Mainstream news outlets were abuzz today with kernels of wisdom about young people after Beloit College released its annual Mindset List. Meant to give a portrait of this year’s incoming college students, the exhaustive list of 75 tidbits describes what the world is like for “this generation of entering college students, born in 1994.” Technology is the one theme of the list that the mainstream press has picked up on the most. Frequently cited item 15 states that, “Having grown up with MP3s and iPods, [incoming students]… never listen to music on the car radio and really have no use for radio at all.”
No source is provided for this assertion and I’d certainly respond that it’s simply not true that 18-year-olds “really have no use for radio at all.” Recent studies have confirmed that radio is alive and well, even if it is losing a bit of traction among teenagers. According to the Nielsen 360 Report, “56% of teens listen to music on the radio.” While this number is lower than it used to be (and lower than the percentage of teens who listen to music on YouTube), it’s still an indication that teenagers DO listen to the radio.

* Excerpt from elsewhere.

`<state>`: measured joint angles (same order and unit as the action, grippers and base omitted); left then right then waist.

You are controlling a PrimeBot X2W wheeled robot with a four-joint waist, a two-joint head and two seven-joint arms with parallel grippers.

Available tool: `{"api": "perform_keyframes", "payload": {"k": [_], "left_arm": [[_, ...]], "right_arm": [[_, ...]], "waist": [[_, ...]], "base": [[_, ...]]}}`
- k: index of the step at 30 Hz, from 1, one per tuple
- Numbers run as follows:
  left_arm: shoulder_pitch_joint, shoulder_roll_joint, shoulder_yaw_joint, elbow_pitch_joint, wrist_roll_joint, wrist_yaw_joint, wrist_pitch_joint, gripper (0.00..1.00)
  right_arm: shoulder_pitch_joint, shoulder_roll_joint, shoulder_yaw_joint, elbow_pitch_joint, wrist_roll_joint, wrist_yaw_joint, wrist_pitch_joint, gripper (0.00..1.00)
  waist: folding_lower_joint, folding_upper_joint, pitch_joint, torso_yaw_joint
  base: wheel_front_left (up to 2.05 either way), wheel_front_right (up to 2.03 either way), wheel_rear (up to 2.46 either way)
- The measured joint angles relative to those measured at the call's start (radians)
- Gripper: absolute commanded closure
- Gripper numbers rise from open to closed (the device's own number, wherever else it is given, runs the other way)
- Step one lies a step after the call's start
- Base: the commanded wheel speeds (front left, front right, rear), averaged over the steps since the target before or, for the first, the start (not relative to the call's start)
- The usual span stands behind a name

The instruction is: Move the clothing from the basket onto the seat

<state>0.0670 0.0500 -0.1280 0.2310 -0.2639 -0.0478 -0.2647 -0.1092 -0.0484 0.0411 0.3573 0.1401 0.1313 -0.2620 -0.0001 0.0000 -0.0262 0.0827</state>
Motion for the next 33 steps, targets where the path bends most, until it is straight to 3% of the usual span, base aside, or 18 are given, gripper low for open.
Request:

The Beloit Mindset list item about radio is also ironic, in that Beloit College is one of the few universities that has taken the time to document the history of student radio endeavors on campus. Its college radio station WBCR is the descendent of radio activities on campus that date back to 1907. Recounted nicely by Dave de Anguera (a subject of one of of Radio Obsessive profiles) in Ethereal Messages: A History of Beloit College Radio 1907-1994, the station’s history is further celebrated by Beloit College’s own library in its new digital Beloit College Radio History Collection.
I’m sure that Beloit’s radio participants and historians are shocked to hear that incoming students “really have no use for radio at all.”